● **What is being asked**:
Reproduce every line of the listing as written, apart from the pictures.

● **Information supplied**:
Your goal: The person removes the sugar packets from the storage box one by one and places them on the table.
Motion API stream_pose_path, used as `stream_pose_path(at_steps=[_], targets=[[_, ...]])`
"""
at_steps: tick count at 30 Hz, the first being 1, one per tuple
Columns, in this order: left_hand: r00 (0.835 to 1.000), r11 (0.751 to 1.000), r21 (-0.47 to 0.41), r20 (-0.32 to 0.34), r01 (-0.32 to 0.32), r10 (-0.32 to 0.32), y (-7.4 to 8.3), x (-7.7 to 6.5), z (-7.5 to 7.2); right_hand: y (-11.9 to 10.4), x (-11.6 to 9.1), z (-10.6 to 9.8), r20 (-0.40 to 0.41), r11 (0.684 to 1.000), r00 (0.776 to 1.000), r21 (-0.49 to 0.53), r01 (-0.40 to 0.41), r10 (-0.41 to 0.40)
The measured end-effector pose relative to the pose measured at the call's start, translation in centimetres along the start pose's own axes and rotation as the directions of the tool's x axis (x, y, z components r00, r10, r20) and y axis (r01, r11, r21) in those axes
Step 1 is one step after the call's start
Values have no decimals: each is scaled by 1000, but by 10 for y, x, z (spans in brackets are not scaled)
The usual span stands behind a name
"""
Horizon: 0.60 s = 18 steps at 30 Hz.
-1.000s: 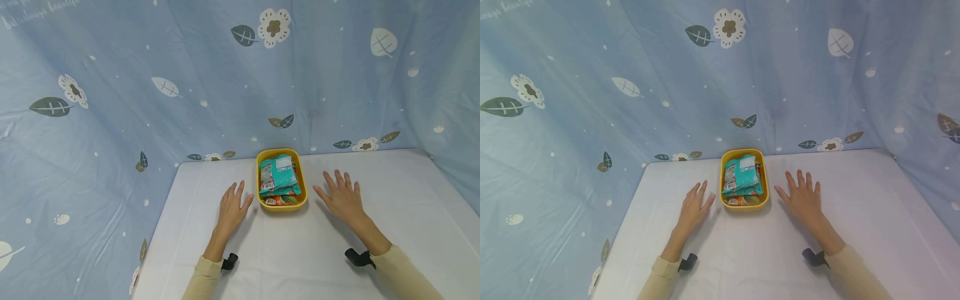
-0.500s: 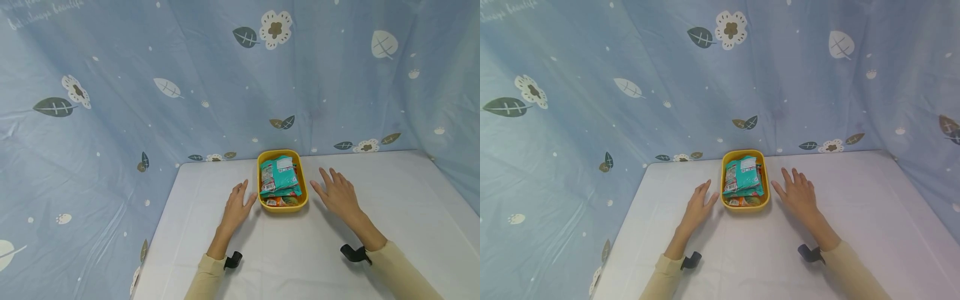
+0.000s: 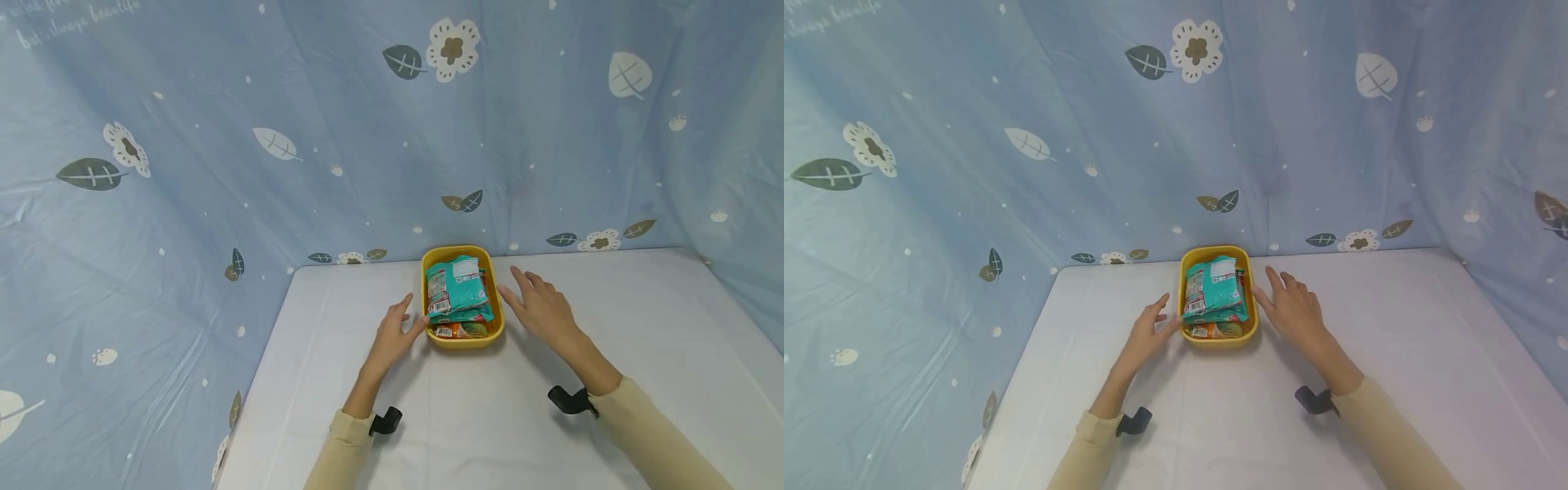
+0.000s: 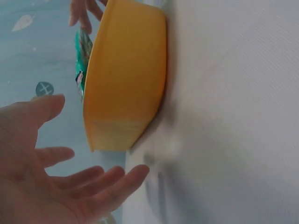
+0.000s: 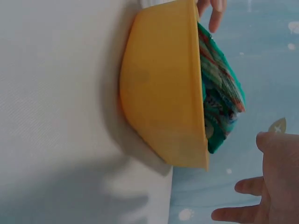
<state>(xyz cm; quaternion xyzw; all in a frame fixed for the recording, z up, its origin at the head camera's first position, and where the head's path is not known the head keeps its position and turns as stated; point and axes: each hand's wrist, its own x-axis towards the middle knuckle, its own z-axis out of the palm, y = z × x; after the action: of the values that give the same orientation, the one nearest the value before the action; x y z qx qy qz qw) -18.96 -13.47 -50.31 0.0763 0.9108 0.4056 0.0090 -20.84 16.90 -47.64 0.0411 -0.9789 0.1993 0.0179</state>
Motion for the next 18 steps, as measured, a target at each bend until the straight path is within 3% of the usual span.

● **Expected answer**:
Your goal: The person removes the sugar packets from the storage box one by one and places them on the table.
Motion API stream_pose_path, used as `stream_pose_path(at_steps=[_], targets=[[_, ...]])`
"""
at_steps: tick count at 30 Hz, the first being 1, one per tuple
Columns, in this order: left_hand: r00 (0.835 to 1.000), r11 (0.751 to 1.000), r21 (-0.47 to 0.41), r20 (-0.32 to 0.34), r01 (-0.32 to 0.32), r10 (-0.32 to 0.32), y (-7.4 to 8.3), x (-7.7 to 6.5), z (-7.5 to 7.2); right_hand: y (-11.9 to 10.4), x (-11.6 to 9.1), z (-10.6 to 9.8), r20 (-0.40 to 0.41), r11 (0.684 to 1.000), r00 (0.776 to 1.000), r21 (-0.49 to 0.53), r01 (-0.40 to 0.41), r10 (-0.41 to 0.40)
The measured end-effector pose relative to the pose measured at the call's start, translation in centimetres along the start pose's own axes and rotation as the directions of the tool's x axis (x, y, z components r00, r10, r20) and y axis (r01, r11, r21) in those axes
Step 1 is one step after the call's start
Values have no decimals: each is scaled by 1000, but by 10 for y, x, z (spans in brackets are not scaled)
The usual span stands behind a name
"""
Horizon: 0.60 s = 18 steps at 30 Hz.
-1.000s: 
-0.500s: 
+0.000s: 
+0.000s: 
+0.000s: 
<state>(xyz cm; quaternion xyzw; all in a frame fixed for the recording, z up, its origin at the head camera's first position, and where the head's path is not known the head keeps its position and turns as stated; point and axes: each hand's wrist, its own x-axis towards the middle knuckle, its own z-axis out of the palm, y = z × x; after the action: of the values that give the same orientation, the one nearest the value before the action; x y z qx qy qz qw) -18.96 -13.47 -50.31 0.0763 0.9108 0.4056 0.0090 -20.84 16.90 -47.64 0.0411 -0.9789 0.1993 0.0179</state>
Motion for the next 18 steps, as measured, a target at each bend until the straight path is within 3% of the usual span.

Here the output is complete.